The pitch elbow orientation is not a theory, but an anatomical necessity, and it doesn't only apply to Hogan. It applies to all swingers.
Here is a simple experiment. Place your palms together in front of your body in the "clap hands" position. Then clap with only your right hand. To get your right palm to hit your left palm square, you have to move your right elbow in a particular way (pitch elbow and not push elbow orientation). During the clap hand backsroke movement, the right forearm fans out due to external rotation of the right upper arm at the shoulder joint (and not due to any forearm rotation) while the right elbow moves in a pitching fashion. Then during the forward stroke, the process is reversed so that the right palm hits the left palm square. If the right elbow is allowed to jut out backwards into a push position, then it is impossible to get the right forearm to paddlewheel into slap-impact so that the right palm is perfectly parallel to the left palm at slap-impact.

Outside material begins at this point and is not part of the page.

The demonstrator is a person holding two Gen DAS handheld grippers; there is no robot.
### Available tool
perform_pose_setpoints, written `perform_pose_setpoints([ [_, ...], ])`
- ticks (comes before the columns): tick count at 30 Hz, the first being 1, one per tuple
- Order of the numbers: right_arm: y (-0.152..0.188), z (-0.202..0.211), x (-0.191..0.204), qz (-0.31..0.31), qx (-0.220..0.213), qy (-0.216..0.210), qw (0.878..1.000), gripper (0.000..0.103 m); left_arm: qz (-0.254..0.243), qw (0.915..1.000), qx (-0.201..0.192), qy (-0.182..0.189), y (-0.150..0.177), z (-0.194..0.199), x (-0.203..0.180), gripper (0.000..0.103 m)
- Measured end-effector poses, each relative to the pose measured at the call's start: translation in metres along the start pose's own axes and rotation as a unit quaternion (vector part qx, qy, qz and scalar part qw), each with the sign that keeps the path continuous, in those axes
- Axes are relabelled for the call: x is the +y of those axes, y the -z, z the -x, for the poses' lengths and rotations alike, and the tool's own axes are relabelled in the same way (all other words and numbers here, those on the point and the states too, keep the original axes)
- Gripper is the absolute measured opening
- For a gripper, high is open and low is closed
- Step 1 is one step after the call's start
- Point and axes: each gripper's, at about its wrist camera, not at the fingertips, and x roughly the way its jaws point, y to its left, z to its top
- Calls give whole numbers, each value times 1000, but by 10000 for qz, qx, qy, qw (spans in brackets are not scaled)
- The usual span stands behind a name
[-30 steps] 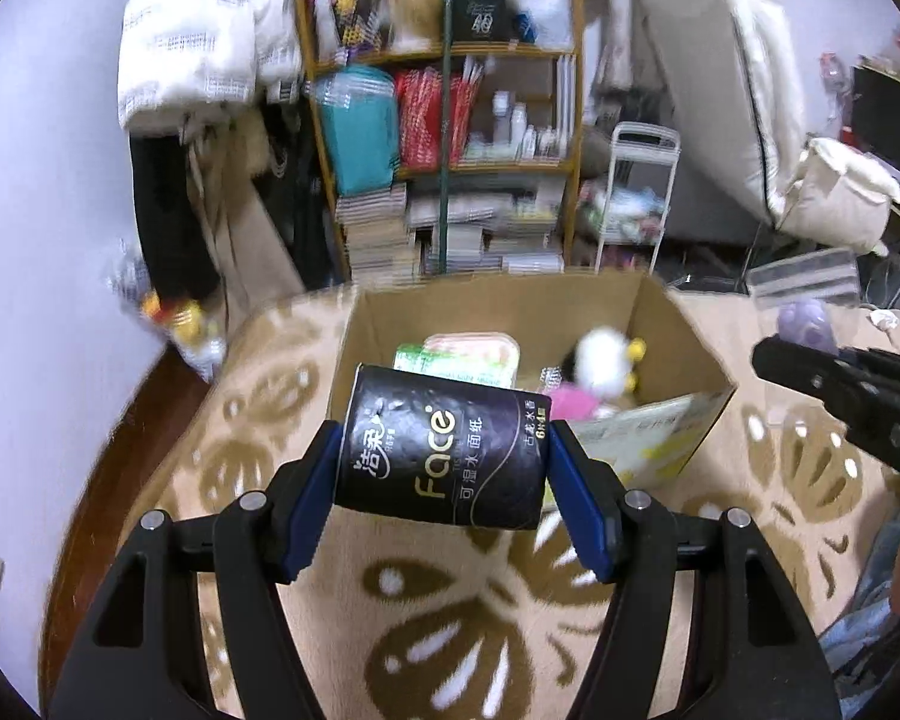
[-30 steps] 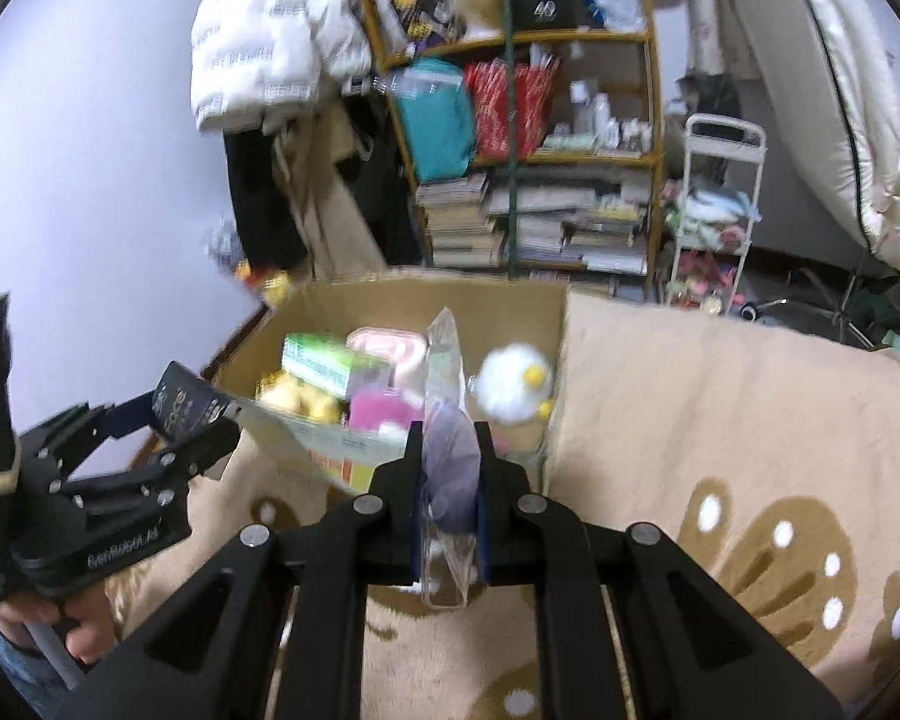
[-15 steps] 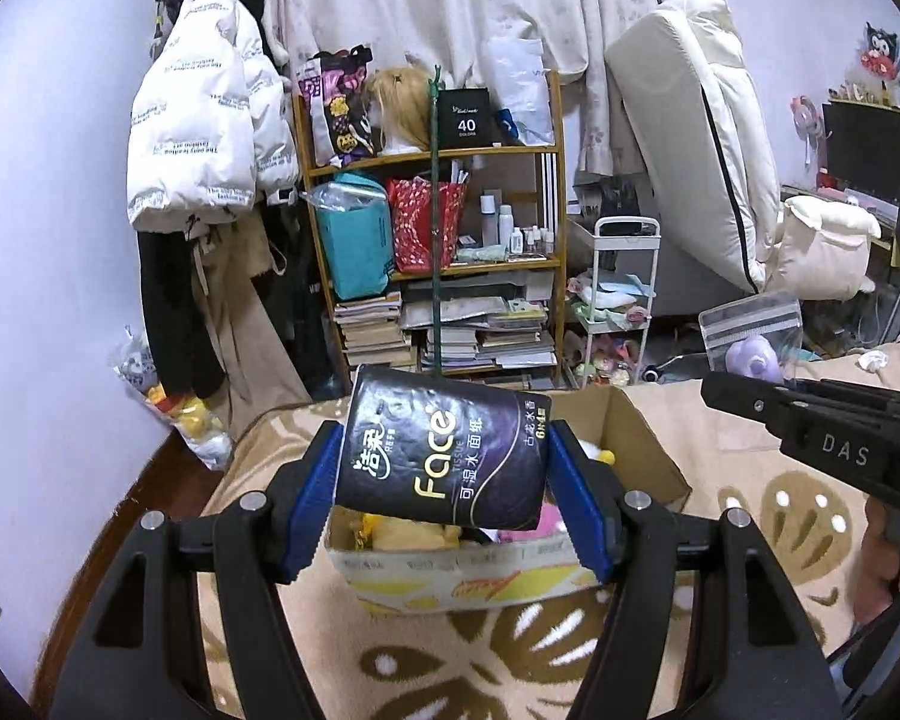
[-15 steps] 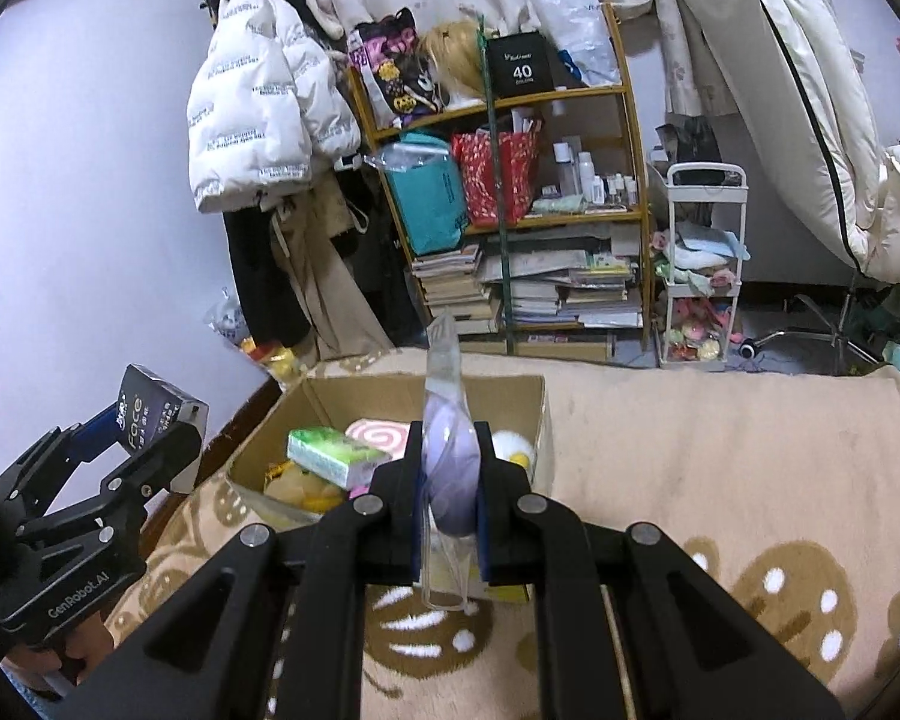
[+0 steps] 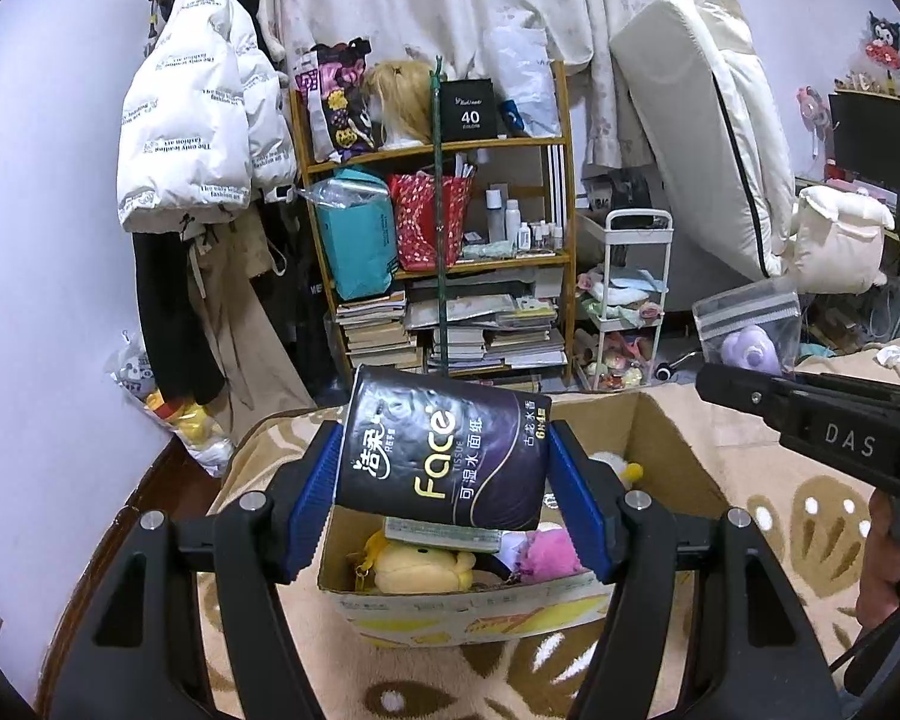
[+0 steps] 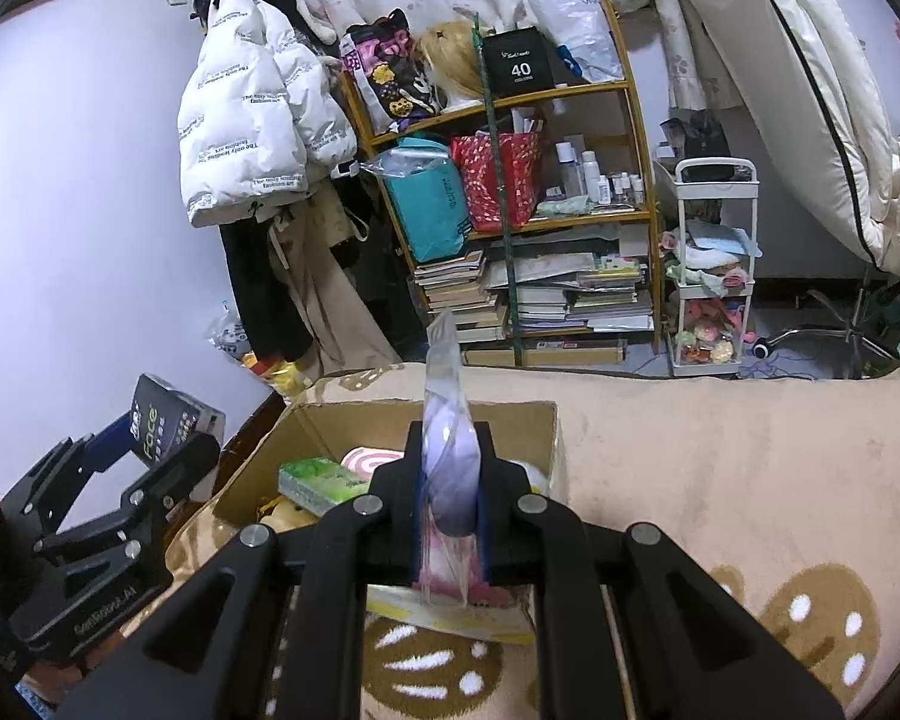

Another experiment with a hammer. Stand opposite a doorway and imagine that you are trying to hammer a nail horizontally into the doorjam at mid-thigh level. It is only possible to get the hammer to hit the nail squarely if the right elbow moves into a pitch elbow position. If the right elbow folllows the hands - with the right elbow in a push position - then it is impossible to hit the nail squarely. The hammer will approach the nail from an out-to-in direction, instead of an in-to-square direction.
Tiger Woods, Jim Furyk and David Toms have very different backswing movements, but all three golfers have the same right elbow pitch position during the downswing - which allows their right forearm to paddlewheel into impact so that the right forearm is directly behind the shaft at impact with their right palm squarely facing the target.